Going to give them a call tomorrow I suppose.


----------



## Dan Thorburn (Dec 18, 2013)

I have seen a lot of variation with the aftermarket washers. Some are to spec, some too thin, others too thick. 


I never found the need to change out the stock Dartanium washers. They work fine when greased correctly. I have personal Trinidad reels with the original washers in them from 2000. They get fished hard every year here on the west coast.


----------



## JFolm (Apr 22, 2012)

Thanks Dan.

I wish I did not trash the originals already or I would put them back in. I called the company and they are sending me one thinner washer to replace one. If that doesn't work I will ask for a refund and go back to factory.


----------



## Dan Thorburn (Dec 18, 2013)

Let us know if that worked.


----------



## JFolm (Apr 22, 2012)

That didn't work. I am seeing now where the pinion gear has some damaged teeth. Going to order a new one along with some washers and those dang side plate screws and hopefully that will get it going.

Anything stand out? Going to get a dremel soon so I can start polishing parts.


----------



## sharkchum (Feb 10, 2012)

Are you sure you put the washers in right, the one with the large hole goes in the gear first. I have put carbontex washers from smooth drag in dozens of Torium's over the years and have never had a problem.


----------



## Dan Thorburn (Dec 18, 2013)

The holes in the center of the washers in your palm sure don't look too centered.


----------



## cpthook (Jan 16, 2008)

most likely this observation is not your problem but the reel looks to have excessive grease and or is dirty. I'd clean it up quite a bit.


----------



## cpthook (Jan 16, 2008)

side note, I have a Torium 20 and have caught a few tarpon casting with it, really a good solid reel.


----------



## JFolm (Apr 22, 2012)

cpthook said:


> most likely this observation is not your problem but the reel looks to have excessive grease and or is dirty. I'd clean it up quite a bit.


Surely you are taking about SC's reel with the grease, as I wiped the grease off of mine before I took the pic!
Last night after I posted I took a pick and cleaned every tooth on both gears and sure enough I found a small piece of brass in one of the teeth.
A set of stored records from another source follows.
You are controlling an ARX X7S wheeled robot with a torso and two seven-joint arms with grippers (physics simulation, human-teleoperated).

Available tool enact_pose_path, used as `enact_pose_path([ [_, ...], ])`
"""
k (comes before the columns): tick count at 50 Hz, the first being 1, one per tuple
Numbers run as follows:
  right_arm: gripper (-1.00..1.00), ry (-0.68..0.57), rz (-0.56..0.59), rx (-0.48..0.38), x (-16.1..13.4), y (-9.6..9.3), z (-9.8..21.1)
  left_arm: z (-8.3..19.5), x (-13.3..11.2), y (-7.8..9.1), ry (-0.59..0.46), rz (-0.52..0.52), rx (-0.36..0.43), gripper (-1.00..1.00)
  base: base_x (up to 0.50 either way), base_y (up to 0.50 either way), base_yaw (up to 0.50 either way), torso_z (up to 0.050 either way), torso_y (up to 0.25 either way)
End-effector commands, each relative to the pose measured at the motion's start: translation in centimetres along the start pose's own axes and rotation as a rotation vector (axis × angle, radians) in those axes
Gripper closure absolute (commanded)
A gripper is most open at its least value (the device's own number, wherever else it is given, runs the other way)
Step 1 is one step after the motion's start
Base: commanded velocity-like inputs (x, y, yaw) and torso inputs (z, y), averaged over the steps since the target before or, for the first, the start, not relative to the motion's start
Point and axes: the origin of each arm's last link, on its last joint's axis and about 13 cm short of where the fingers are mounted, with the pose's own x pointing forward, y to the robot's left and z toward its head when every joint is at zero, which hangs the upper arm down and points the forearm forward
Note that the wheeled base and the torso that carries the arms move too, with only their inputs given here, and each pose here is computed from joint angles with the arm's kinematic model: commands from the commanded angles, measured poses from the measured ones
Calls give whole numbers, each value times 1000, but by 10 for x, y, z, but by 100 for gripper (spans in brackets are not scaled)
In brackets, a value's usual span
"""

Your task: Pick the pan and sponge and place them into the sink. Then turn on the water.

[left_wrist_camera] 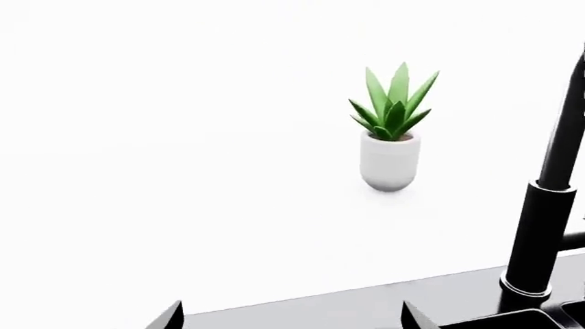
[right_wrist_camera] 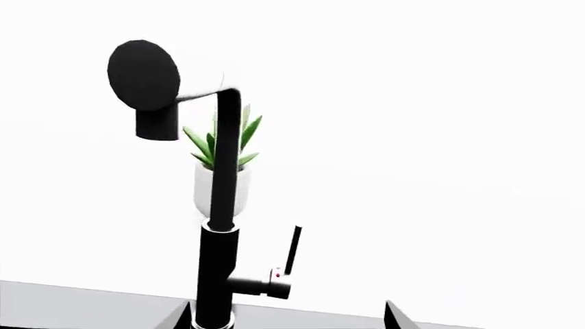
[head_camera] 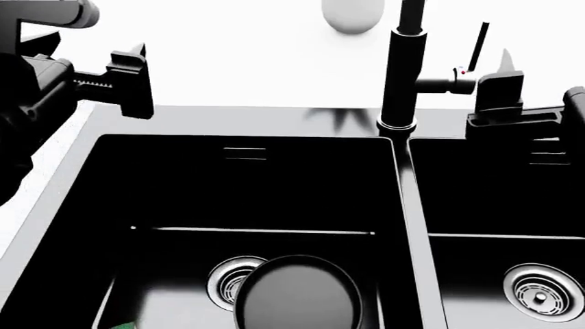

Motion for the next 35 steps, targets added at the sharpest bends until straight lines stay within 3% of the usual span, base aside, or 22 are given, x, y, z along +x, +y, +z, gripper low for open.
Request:
enact_pose_path([
  [1, -100, 5, -1, 9, 9, -4, -5, 13, -3, 8, -20, 67, -9, -100, 0, -94, 0, 0, 0],
  [22, -100, 10, 16, 16, 10, -1, -6, 7, 1, 11, -6, 80, -15, -100, 17, -438, 0, 0, 0],
  [35, -100, 9, 27, 12, 14, 2, -8, 4, 0, 16, -16, 90, -21, -100, 111, -222, 0, 0, 0],
])
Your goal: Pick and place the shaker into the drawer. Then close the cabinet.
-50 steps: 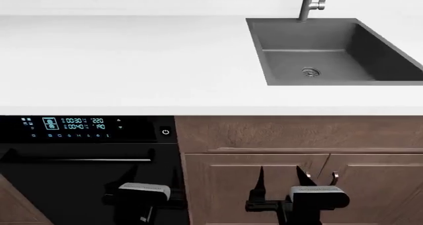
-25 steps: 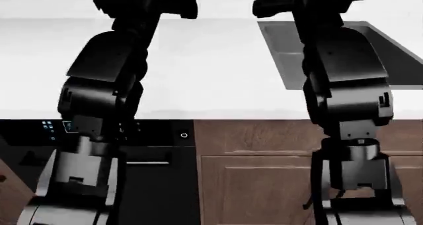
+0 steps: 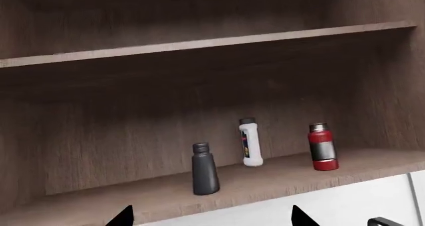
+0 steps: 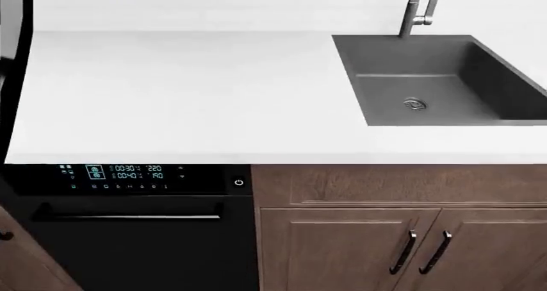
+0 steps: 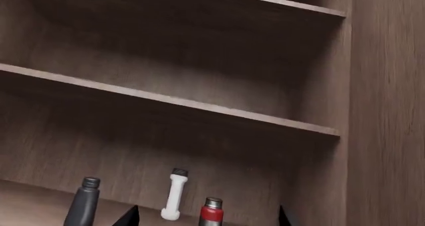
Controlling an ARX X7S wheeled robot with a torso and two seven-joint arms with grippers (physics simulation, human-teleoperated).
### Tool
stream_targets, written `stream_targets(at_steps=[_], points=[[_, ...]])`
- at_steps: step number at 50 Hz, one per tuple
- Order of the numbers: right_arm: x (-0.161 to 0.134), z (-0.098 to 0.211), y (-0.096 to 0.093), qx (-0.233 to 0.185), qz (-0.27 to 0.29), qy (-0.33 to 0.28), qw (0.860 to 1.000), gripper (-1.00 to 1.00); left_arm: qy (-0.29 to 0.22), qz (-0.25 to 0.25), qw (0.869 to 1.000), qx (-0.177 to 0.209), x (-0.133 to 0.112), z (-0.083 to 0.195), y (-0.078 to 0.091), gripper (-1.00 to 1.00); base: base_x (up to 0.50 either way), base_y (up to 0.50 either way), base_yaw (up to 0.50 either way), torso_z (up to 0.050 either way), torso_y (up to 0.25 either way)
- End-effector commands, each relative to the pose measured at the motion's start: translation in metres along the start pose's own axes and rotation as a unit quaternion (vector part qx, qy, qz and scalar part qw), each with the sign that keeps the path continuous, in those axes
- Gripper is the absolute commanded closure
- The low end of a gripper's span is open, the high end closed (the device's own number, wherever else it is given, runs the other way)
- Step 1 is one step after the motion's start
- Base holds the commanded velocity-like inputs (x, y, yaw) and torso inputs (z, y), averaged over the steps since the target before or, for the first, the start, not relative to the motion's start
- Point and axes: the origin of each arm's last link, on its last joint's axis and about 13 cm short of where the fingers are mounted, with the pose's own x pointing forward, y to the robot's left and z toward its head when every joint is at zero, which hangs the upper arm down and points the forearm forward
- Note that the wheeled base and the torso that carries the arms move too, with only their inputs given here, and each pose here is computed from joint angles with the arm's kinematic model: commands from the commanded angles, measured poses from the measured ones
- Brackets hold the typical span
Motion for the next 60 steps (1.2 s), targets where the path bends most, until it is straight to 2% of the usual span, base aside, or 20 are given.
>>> stream_targets(at_steps=[1, 11, 19, 51, 60], points=[[-0.002, 0.017, -0.001, -0.007, 0.013, 0.009, 1.000, -1.00, 0.021, 0.016, 0.999, -0.022, -0.003, 0.010, 0.005, -1.00, 0.50, 0.00, 0.00, 0.000, 0.000], [0.000, 0.008, 0.001, -0.002, 0.017, 0.030, 0.999, -1.00, 0.039, -0.003, 0.999, -0.031, -0.002, -0.001, 0.004, -1.00, 0.50, 0.00, 0.00, 0.000, 0.000], [0.000, 0.006, 0.002, -0.002, 0.021, 0.037, 0.999, -1.00, 0.029, -0.018, 0.999, -0.031, -0.002, 0.004, 0.003, -1.00, 0.50, 0.00, 0.00, 0.000, 0.000], [0.002, -0.009, 0.002, 0.002, 0.023, 0.046, 0.999, -1.00, 0.041, -0.021, 0.999, -0.023, -0.001, -0.008, 0.005, -1.00, 0.50, 0.00, 0.00, 0.000, 0.000], [0.003, -0.012, 0.002, 0.009, 0.017, 0.042, 0.999, -1.00, 0.046, -0.025, 0.998, -0.022, 0.000, -0.013, 0.004, -1.00, 0.00, 0.00, 0.00, 0.000, 0.000]])
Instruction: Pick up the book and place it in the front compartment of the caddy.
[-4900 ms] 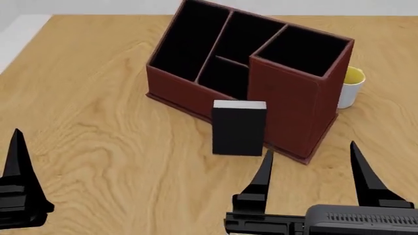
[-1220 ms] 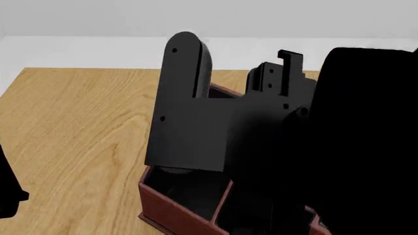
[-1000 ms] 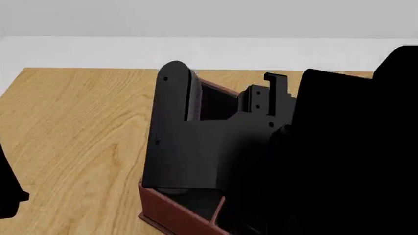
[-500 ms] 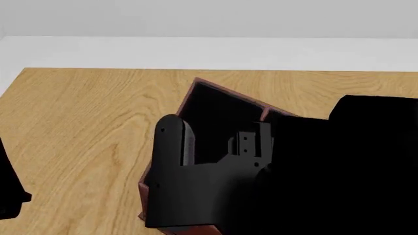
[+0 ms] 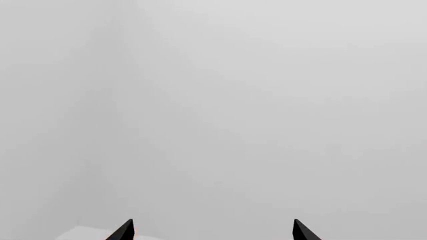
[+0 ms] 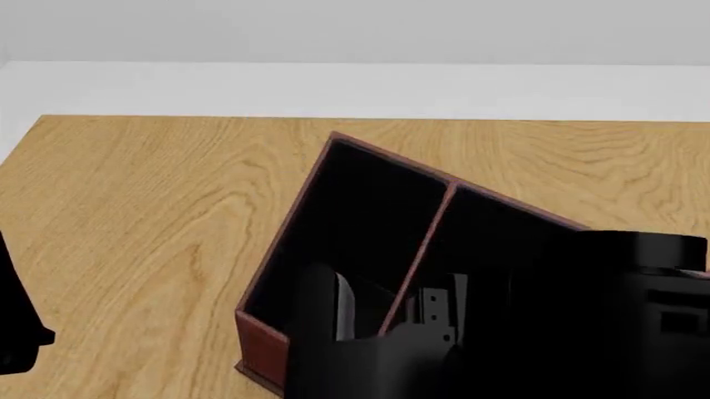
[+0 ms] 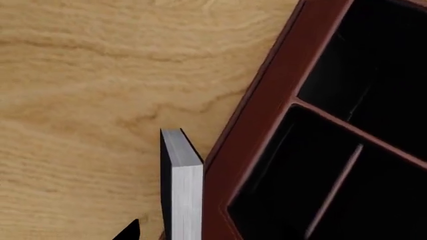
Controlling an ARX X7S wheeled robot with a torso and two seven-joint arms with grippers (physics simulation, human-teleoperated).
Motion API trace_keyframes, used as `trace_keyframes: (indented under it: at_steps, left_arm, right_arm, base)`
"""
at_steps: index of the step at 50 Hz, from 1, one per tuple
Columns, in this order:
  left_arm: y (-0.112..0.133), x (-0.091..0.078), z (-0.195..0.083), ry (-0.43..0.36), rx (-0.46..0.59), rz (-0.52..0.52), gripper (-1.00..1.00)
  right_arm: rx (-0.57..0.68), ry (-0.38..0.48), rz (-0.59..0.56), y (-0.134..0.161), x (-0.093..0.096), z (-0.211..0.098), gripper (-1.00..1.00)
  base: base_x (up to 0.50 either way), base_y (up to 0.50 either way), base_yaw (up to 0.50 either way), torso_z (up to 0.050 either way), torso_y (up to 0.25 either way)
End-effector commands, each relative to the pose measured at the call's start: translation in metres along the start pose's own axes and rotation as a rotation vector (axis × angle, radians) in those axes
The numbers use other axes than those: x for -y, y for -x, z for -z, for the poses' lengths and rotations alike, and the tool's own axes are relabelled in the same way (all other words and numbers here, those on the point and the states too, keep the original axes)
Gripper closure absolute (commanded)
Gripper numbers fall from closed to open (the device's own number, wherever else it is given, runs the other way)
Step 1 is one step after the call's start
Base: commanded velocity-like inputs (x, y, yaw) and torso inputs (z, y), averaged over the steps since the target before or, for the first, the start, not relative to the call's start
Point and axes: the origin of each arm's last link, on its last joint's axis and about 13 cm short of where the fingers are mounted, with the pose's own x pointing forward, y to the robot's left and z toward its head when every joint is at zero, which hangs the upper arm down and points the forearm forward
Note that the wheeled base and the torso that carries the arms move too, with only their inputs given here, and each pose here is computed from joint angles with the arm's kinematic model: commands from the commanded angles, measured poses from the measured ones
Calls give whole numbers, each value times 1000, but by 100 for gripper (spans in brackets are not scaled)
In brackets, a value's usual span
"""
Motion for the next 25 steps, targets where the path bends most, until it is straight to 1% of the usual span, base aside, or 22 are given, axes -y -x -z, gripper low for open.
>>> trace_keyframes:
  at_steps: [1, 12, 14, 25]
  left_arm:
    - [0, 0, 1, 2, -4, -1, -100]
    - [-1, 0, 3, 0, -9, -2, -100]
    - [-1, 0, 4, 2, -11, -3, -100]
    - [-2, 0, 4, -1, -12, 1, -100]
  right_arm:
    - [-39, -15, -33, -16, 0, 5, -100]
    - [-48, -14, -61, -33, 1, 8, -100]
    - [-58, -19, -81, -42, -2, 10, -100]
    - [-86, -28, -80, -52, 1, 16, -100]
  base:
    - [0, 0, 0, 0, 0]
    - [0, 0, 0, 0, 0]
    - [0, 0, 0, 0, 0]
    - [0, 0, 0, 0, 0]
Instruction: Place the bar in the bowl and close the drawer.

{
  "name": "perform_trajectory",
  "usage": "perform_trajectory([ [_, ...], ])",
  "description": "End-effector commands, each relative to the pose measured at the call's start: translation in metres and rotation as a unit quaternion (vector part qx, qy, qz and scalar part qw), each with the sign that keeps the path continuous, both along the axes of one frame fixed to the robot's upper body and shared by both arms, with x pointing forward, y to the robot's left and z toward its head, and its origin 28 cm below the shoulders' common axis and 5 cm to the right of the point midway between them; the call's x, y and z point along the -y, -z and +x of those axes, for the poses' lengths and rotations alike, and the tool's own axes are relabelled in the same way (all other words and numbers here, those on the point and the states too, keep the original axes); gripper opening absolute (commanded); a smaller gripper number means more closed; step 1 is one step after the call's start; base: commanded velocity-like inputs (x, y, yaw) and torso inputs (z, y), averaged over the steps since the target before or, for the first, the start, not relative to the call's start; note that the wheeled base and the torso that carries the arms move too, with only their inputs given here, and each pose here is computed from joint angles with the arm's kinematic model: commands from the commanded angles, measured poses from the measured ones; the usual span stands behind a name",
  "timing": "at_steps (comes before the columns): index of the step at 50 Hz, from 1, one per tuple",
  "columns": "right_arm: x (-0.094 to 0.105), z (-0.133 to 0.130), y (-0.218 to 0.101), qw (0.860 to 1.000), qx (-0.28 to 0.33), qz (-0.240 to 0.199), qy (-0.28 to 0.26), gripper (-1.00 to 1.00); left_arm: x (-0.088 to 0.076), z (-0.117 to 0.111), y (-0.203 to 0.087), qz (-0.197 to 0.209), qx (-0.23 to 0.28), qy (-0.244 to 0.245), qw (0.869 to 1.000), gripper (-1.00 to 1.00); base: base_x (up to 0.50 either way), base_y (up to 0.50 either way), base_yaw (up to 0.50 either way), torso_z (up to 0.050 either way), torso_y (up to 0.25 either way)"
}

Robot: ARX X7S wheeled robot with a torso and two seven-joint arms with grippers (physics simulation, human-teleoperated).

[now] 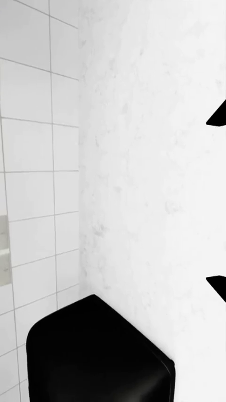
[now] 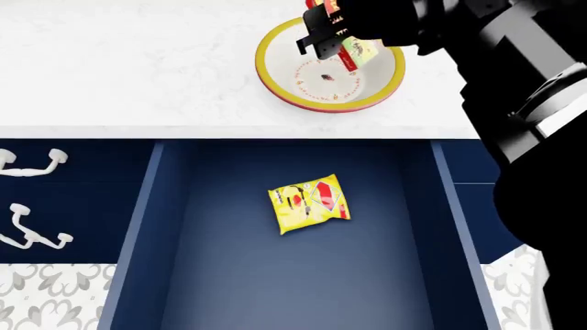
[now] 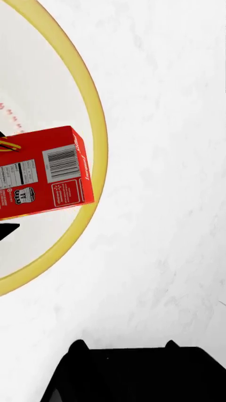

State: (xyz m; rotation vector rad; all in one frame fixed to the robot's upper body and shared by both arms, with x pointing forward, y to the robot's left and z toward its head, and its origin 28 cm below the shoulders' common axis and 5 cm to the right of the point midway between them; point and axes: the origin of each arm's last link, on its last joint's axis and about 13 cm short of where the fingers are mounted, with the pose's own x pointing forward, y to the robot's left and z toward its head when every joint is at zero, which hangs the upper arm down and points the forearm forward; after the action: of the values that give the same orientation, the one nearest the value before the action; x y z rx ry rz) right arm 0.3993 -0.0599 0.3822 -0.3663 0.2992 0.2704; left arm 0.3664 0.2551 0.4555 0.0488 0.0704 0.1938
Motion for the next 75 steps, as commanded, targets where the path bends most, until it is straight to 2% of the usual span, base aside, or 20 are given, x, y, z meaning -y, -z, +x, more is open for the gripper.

That explained why it would have interference only on a certain position of a crank.

So I buttoned it up and is working fine now. My theory is the thicker washer interfered with them meshing correctly and caused damage. Then a piece of tooth got stuck in the gear. I plan to replace both.


----------



## txdukklr (Jun 30, 2013)

every carbontex i've bought and put on my reels was slighter thicker then the oem.

I just used them a bit and once the wear they're perfect. Couple of strong runs and perfect.


----------



## JFolm (Apr 22, 2012)

Used it this weekend and it worked great. Thanks for the help.


----------